__Exercise data__.
◆ ◆ ◆ ◆ ◆ ◆ ◆

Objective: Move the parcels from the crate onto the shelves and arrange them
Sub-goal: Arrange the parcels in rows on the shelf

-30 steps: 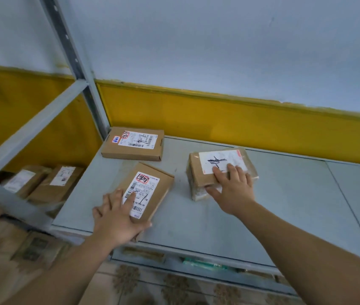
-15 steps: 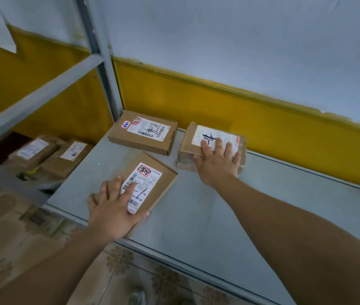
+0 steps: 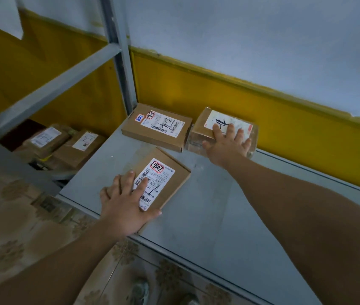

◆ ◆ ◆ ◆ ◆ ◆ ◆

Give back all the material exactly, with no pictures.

__Reply to the task__.
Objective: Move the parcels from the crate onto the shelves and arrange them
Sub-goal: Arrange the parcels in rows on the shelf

-30 steps: 
-15 steps: 
+0 steps: 

The response is complete as it stands.